Short-term medications may be beneficial if prescribed in the early stages of a gout attack. This typically includes nonsteroidal anti-inflammatory drugs (NSAID's), oral corticosteroids, and colchicine to reduce inflammation and pain. If an individual experiences repeated episodes of gout or chronic gout, the doctor may prescribe long-term medications. This regimen is designed to lessen the likelihood of repeated attacks.

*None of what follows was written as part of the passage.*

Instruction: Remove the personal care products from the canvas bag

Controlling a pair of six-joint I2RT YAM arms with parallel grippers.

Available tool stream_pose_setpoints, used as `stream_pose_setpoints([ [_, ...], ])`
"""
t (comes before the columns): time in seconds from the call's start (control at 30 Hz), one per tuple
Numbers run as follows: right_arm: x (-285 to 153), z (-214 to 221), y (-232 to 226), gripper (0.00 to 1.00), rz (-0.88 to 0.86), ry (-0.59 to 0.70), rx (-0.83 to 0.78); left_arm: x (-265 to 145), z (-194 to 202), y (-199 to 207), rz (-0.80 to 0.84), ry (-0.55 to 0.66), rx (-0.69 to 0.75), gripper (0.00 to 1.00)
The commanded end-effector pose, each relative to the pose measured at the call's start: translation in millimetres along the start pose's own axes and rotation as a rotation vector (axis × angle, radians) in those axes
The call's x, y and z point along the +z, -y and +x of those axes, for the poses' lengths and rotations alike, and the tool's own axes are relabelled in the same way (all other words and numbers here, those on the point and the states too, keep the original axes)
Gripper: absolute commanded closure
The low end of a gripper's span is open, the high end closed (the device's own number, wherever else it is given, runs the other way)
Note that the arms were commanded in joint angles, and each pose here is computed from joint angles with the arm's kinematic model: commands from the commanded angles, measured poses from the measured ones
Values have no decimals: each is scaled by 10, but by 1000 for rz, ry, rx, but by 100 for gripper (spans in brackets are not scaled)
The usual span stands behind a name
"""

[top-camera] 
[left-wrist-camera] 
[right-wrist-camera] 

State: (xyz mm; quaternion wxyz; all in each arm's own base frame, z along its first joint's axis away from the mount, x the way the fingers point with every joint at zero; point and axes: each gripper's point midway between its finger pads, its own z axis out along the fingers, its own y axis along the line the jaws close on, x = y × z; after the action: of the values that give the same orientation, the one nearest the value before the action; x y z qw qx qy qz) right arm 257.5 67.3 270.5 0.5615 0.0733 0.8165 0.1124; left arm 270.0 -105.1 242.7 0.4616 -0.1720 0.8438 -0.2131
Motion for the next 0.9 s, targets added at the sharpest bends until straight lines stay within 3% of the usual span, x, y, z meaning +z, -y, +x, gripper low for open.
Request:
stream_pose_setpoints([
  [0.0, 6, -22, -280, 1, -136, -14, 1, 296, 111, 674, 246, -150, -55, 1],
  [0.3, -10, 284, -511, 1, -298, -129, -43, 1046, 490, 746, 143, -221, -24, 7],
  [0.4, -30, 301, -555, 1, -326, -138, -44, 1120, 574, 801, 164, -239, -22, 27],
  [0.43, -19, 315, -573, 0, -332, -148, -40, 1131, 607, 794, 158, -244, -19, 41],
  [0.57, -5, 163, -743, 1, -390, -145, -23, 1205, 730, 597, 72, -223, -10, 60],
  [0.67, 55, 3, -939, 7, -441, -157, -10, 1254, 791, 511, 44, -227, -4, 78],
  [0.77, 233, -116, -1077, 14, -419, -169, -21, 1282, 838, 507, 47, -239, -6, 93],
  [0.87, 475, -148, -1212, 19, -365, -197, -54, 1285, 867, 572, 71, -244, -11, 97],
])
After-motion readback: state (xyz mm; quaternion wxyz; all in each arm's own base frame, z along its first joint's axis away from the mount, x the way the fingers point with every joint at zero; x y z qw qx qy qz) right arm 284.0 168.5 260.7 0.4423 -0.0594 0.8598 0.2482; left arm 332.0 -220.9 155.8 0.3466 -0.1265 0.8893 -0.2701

Long-term gout medications may include:
- Uricosuric agents that help lower serum uric acid levels.
- Xanthine oxidase inhibitors, such as allopurinol or febuxostat, that inhibit the action of an enzyme involved in purine metabolism and reduce the production of uric acid. These drugs can also help lessen the size of gout-related tophi.
- Pegloticase, which helps turn uric acid into a harmless substance that can be excreted through urine.
- Daily colchicine as a prophylactic measure to prevent future gout attacks.
In very rare instances, a patient may require surgery to remove large tophi that do not respond to xanthine oxidase inhibitors. Alternative therapies, such as meditation, deep breathing, and relaxation techniques may help individuals cope until the pain and other symptoms resolve.
Prevention & Prophylaxis
Lifestyle and dietary changes may help to prevent future gout attacks, including:
- Staying well hydrated, drinking plenty of water
- Limiting intake of drinks sweetened with fructose.
- Avoiding alcohol.
- Limiting intake of meat, seafood, and high-purine foods.
- Obtaining protein from low-fat dairy products.
- Losing weight.
Certain foods may also help lower uric acid levels. This includes coffee, cherries, and fruits high in vitamin C. Herbs and supplements, such as devil’s claw, eicosapentaenoic acid, and folic acid may help reduce uric acid levels and inflammation; however, more studies are needed to determine their efficacy in treating gout.